School district in Yavapai County, Arizona

The Sedona-Oak Creek Unified School District (SOCUSD) is a school district headquartered in Sedona, Arizona. It operates Sedona Red Rock High School as well as the West Sedona School, which serves students in grades K through 6.

The district includes portions of Yavapai and Coconino counties. It includes Sedona, as well as Village of Oak Creek (Big Park). It also includes Red Rock.

The formal name is Sedona-Oak Creek Joint Unified School District No. 9 of Yavapai and Coconino Counties.

==History==
In December 1990 a referendum involving voters in both Yavapai and Coconino counties was held on whether this district should be created. 2,321 of 2,509 voters approved creating this district, a result characterized by the Arizona Daily Sun as a "landslide". The district came into existence after June 30, 1991. The district included land formerly in the Flagstaff Unified School District, Cottonwood-Oak Creek Elementary School District, and Mingus Union High School District.

There had been a previous proposal submitted to the Arizona Legislature to create a bi-county school district in the area in the 1960s.

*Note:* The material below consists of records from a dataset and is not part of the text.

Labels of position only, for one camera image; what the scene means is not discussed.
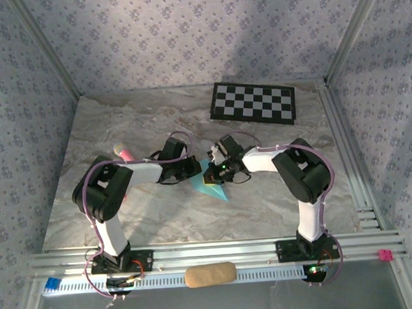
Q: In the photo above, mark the small pink block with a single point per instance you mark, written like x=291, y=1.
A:
x=385, y=255

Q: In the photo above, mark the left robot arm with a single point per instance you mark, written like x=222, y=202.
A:
x=101, y=192

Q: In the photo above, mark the small blue block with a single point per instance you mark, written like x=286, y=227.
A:
x=53, y=283

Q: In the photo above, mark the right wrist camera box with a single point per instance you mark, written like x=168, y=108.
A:
x=213, y=153

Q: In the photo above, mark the light blue cloth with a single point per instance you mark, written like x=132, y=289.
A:
x=213, y=192

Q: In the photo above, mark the aluminium corner post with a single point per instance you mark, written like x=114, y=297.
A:
x=352, y=30
x=50, y=52

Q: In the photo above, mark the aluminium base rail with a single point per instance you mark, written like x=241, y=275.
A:
x=215, y=252

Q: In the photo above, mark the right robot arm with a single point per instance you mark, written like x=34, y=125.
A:
x=305, y=176

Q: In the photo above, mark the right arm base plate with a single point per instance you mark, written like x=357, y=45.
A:
x=285, y=251

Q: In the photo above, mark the black white checkerboard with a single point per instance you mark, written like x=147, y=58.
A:
x=252, y=103

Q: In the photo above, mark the aluminium side rail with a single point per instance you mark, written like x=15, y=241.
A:
x=335, y=118

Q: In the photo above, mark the pink toy microphone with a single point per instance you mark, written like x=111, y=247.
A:
x=123, y=153

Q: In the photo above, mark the tan oblong sponge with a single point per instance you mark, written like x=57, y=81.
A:
x=210, y=274

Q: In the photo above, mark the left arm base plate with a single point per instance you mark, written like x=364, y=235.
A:
x=142, y=261

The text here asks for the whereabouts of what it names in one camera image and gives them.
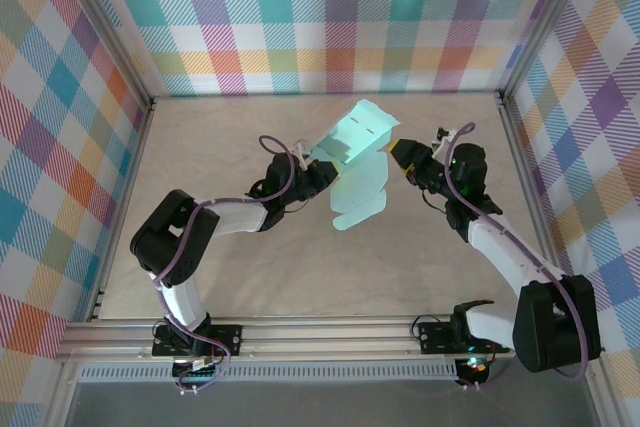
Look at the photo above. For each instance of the mint green paper box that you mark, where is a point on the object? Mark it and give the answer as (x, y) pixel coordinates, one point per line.
(360, 132)

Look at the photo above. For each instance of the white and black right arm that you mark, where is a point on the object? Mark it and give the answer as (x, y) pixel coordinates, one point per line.
(550, 317)

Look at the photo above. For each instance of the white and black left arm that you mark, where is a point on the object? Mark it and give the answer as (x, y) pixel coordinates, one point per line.
(175, 242)

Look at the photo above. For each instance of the green circuit board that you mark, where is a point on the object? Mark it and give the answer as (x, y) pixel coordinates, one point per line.
(197, 371)

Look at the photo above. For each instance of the small lit circuit board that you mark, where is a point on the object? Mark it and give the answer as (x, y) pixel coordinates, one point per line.
(474, 364)

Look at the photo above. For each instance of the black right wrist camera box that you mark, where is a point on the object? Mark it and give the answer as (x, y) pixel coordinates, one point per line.
(442, 136)

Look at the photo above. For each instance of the aluminium table side rail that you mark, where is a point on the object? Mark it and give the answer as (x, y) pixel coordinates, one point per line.
(527, 172)
(120, 212)

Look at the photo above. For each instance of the long aluminium mounting rail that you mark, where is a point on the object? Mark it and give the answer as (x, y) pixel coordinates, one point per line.
(325, 339)

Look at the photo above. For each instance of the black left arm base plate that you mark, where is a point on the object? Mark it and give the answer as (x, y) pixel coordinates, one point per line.
(225, 339)

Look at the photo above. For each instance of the aluminium frame post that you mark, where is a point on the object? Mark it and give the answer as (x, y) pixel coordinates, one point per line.
(105, 22)
(545, 22)

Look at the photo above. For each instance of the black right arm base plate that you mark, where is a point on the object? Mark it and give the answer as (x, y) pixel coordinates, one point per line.
(435, 337)

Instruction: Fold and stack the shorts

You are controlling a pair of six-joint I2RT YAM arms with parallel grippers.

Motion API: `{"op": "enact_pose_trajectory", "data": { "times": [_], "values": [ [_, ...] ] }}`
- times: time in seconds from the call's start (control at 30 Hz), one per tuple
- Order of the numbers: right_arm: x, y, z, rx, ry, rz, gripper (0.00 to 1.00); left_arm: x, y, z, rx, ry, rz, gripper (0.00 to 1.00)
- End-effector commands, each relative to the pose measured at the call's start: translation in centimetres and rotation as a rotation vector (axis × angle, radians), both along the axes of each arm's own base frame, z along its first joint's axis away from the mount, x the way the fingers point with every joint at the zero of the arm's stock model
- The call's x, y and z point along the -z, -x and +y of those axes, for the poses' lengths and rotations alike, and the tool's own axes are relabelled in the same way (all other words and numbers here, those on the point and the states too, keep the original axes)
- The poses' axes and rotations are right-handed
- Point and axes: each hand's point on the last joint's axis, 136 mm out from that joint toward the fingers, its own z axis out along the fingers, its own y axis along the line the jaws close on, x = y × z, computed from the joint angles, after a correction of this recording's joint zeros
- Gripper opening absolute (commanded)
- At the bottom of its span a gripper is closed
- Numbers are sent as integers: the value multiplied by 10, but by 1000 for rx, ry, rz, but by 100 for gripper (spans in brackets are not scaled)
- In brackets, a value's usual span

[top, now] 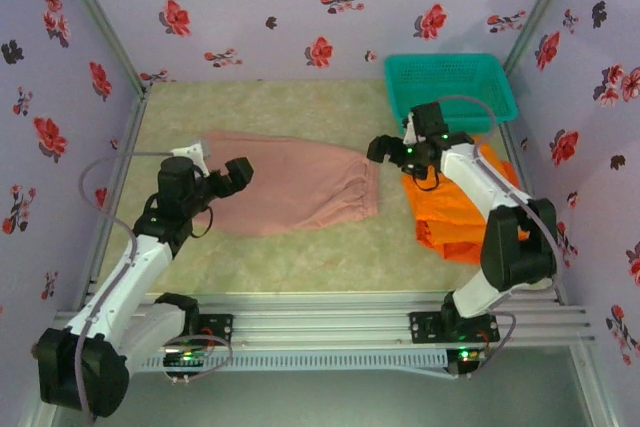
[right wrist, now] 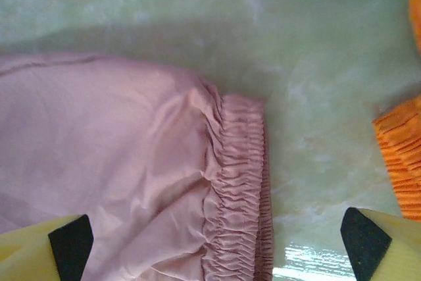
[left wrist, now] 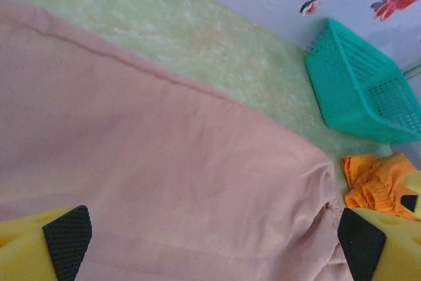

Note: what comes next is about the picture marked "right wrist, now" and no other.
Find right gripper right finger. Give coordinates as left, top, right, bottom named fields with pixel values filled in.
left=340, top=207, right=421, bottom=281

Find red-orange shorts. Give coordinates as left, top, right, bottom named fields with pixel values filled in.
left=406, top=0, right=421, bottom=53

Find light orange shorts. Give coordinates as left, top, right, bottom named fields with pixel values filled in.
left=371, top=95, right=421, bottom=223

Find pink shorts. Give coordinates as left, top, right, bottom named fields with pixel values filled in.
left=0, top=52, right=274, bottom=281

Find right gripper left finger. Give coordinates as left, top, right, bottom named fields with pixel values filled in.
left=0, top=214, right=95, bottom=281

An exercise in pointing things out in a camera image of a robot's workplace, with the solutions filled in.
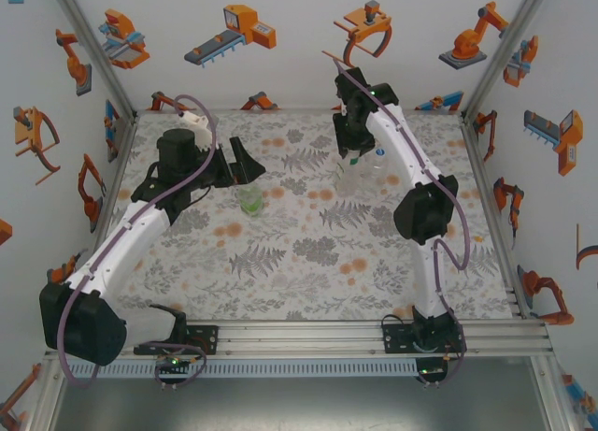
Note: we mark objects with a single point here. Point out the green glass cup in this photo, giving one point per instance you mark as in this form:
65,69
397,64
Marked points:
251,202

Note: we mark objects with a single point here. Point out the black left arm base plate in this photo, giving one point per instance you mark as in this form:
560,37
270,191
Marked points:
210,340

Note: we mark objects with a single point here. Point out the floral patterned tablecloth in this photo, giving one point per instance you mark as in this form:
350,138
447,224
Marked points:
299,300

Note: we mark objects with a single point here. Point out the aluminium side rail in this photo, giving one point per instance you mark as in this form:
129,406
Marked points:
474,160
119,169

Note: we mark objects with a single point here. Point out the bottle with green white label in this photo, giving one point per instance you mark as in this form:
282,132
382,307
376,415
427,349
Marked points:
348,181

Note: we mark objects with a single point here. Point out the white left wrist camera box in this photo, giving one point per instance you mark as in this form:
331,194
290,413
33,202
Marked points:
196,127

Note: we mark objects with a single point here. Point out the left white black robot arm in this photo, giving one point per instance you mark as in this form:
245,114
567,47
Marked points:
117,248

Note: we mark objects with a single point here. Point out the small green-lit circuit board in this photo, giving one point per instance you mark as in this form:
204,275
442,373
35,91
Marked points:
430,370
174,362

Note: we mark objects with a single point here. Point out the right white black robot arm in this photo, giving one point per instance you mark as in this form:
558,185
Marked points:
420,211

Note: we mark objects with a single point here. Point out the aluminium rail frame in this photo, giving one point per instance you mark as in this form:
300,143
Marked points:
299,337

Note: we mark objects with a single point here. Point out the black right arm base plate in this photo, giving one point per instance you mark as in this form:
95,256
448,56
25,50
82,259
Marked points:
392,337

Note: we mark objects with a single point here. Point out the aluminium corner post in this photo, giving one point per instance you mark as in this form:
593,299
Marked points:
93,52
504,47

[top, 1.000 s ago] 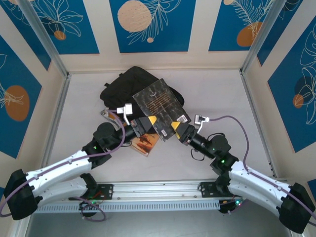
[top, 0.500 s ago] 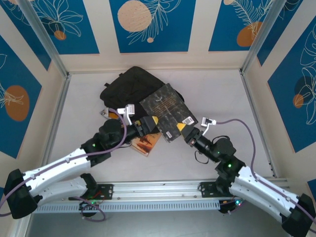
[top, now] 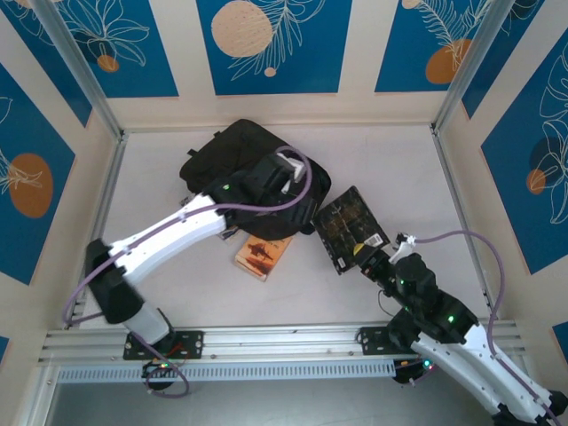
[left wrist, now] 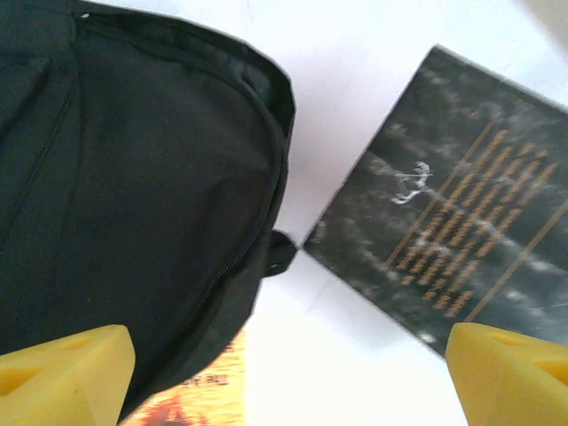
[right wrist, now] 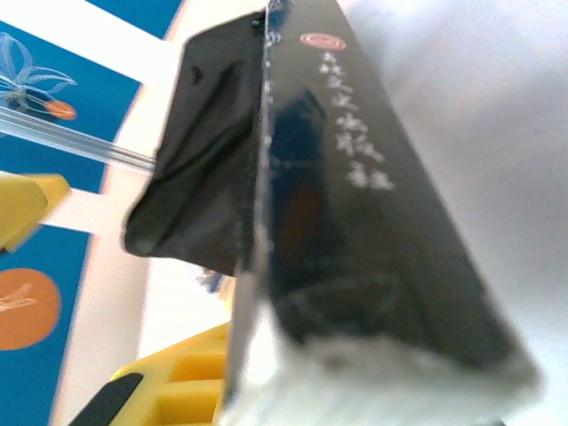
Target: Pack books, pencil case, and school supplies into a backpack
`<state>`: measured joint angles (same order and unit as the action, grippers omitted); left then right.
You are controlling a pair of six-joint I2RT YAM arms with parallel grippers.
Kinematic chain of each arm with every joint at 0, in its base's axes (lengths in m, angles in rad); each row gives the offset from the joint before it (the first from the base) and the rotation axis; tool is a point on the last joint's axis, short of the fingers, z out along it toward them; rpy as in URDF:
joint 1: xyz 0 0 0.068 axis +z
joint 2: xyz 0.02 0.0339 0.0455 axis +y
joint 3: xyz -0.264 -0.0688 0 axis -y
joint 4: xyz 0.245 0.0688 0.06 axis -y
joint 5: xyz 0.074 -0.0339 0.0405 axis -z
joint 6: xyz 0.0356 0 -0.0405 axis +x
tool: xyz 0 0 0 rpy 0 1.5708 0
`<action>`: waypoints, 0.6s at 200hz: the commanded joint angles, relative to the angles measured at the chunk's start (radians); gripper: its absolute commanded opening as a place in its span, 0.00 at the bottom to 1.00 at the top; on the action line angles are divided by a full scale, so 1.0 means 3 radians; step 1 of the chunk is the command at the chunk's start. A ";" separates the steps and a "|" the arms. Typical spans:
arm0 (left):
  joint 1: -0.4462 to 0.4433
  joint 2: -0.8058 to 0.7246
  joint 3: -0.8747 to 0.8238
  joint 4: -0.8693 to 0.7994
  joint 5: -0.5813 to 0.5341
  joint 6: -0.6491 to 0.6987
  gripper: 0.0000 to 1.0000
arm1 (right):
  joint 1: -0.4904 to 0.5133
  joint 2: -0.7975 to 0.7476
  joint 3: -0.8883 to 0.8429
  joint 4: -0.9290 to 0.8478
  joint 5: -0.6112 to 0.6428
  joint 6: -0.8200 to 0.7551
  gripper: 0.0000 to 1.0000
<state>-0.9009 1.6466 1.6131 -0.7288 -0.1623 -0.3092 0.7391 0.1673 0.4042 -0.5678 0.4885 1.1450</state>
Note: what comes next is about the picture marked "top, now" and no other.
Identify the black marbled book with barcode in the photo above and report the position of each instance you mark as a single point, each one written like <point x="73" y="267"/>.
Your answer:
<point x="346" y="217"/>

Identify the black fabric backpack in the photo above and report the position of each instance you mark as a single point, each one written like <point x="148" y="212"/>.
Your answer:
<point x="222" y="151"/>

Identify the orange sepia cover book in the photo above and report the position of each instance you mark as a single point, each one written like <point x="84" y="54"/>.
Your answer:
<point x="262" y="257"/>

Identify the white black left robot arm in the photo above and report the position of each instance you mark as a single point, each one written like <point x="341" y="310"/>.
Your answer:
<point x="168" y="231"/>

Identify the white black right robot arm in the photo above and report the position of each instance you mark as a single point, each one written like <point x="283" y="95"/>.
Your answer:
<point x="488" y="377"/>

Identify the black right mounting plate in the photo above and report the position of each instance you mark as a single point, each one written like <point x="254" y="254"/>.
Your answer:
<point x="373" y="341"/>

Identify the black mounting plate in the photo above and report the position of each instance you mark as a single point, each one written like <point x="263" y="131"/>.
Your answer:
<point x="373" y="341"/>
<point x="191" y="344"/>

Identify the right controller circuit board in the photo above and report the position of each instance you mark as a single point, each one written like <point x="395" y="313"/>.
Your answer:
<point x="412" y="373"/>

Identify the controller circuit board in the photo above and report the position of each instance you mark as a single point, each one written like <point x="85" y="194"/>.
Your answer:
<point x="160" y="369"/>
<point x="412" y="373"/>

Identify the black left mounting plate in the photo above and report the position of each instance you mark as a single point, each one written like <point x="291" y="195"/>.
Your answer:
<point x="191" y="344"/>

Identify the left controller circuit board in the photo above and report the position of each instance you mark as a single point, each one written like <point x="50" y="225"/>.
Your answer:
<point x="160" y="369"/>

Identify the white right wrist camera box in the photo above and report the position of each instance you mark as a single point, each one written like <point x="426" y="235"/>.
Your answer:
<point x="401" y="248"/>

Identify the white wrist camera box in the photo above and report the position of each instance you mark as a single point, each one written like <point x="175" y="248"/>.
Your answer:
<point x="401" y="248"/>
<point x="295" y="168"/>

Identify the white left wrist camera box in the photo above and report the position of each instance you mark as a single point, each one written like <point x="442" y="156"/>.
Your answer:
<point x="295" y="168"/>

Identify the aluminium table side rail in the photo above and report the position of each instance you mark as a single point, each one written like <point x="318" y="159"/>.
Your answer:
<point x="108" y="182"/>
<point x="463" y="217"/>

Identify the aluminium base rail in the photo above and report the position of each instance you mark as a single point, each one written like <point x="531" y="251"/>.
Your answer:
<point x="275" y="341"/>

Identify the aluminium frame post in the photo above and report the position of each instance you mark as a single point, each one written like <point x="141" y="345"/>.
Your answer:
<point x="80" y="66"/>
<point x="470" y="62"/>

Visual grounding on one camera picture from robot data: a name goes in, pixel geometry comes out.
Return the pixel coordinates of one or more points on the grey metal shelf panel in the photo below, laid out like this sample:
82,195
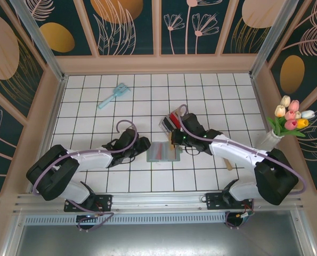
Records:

At the time the Sedona district formed, Sedona students continued to attend Flagstaff for high school. The majority of the territory of the district was created was in Yavapai County, along with most of the voting base, so Yavapai County became the district's county of jurisdiction.

==Schools==
- West Sedona School (K-6)
  - Flagstaff USD previously operated the elementary school in Sedona. The facility has a community swimming pool which opened in 1975. It was formerly a K-8 school. In 2008 many older buildings were replaced with new ones.
- Sedona Red Rock High School (7-12)
- Red Rock Academy (K-12, alternative)

It previously operated the K–8 school Big Park Community School, which opened in 1994. However, the school district voted in May 2020 to close the school due to budget deficit concerns. According to Randy Hawley, a member of the board of trustees, the district was having trouble having enough money to operate Big Park Community School, and the number of students had declined.